Institute for War and Peace Reporting | Giving Voice, Driving Change

Revived Interest in Syria's Ancient Sites

Mary Bayer sat on the ground close to the remains of Kaluta Castle. Bayer, 40, had travelled from Germany with several friends to see the historic ruins in this forgotten city north of Aleppo.

Ancient sites surrounding Aleppo have experienced a revival in interest over the last year, becoming an increasingly popular destination for foreign tourists, clergymen, antique-hunters and history buffs.

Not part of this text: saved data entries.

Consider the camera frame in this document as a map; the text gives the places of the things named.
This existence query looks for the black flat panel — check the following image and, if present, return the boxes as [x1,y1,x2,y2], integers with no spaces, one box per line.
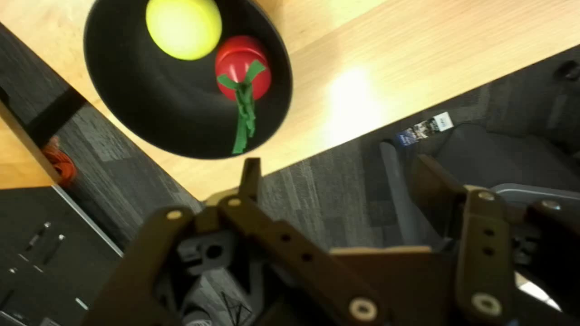
[0,187,125,326]

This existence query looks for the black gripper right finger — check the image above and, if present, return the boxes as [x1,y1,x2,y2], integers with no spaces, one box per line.
[413,153,580,326]

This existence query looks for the black plastic bowl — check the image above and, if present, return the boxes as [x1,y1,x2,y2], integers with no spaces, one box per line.
[82,0,296,162]

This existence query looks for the red toy radish green leaves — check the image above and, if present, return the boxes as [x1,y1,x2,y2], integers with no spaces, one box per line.
[214,35,274,157]

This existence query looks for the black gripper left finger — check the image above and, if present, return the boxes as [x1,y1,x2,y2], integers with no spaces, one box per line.
[80,157,392,326]

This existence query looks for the yellow round toy fruit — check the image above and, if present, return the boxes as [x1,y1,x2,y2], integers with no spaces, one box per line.
[143,0,225,62]

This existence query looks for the dark grey office chair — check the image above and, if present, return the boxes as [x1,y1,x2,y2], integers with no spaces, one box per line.
[379,120,580,243]

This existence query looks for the orange round plastic part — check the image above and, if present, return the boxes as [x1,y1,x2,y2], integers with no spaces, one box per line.
[42,144,80,187]

A total of 5.9 million foreign tourists visited Syria in 2008, an increase of 15 per cent on from the previous year, according to the tourism ministry. More than 900,000 of those visitors came to Aleppo.

“Tourists are flocking to Aleppo thanks to the city’s designation as a world heritage site,” said Mustafa Milhis, director of the Tourist Hotel Aleppo.

Milhis said local residents and merchants were hoping that recent efforts to rebuild roads and infrastructure would draw even more visitors to the area, which has sites dating back to the second millennium BC.

In particular, tourism officials have advertised the area as a pilgrimage destination for the Maronite Christian community, whose spiritual father St Maron came from the area.

These efforts received a boost in December after a well-publicised visit by General Michel Aoun, leader of the Change and Reform Bloc in the Lebanese parliament.

Speaking to reporters after a mass held at the tomb of St Maron, the Christian general called on Lebanese and Syrians alike to help rebuild a monument to the saint. President Bashar al-Assad agreed to set aside land for this purpose.

Although the Syrian government and local merchants are hoping to develop the tourist industry further, hotel and restaurant owners say they have already enjoyed something of a boom.

“Most of my customers this last year were foreign, and most of them visited the lost cities and other historical sites,” said Milhis.

Yet the increased flow of visitors has not been without its problems. Antiquties expert Nadim Faqsh said tourism officials have not set aside enough resources to preserve and protect these sites from the influx of tourists.

“They haven't hired enough guards, erected enough road signs or built enough cafeterias and rest areas,” said Faqsh. “A bigger problem is that the local residents were never aware of the area’s importance until the tourists flooded in.”

Some locals are now looking to cash in on the area’s popularity by selling up.

Bayer said she was taken aback when several village residents approached her group and asked them to buy their land.

“The people here are very kind, but unfortunately they don’t know the richness of the area they live in,” she said.

Kadhim Hassan ibn Hassan, a resident of Burj Haider near the ruined city of Brad, said he intends to sell his property to the highest bidder.

“We hope the Maronites will pay us well to buy our land,” he said. “I’m not going to sell just yet. I’m hoping to get more for it as the area becomes even more popular.”

(Syria News Briefing, a weekly news analysis service, draws on information and opinion from a network of IWPR-trained Syrian journalists based in the country.)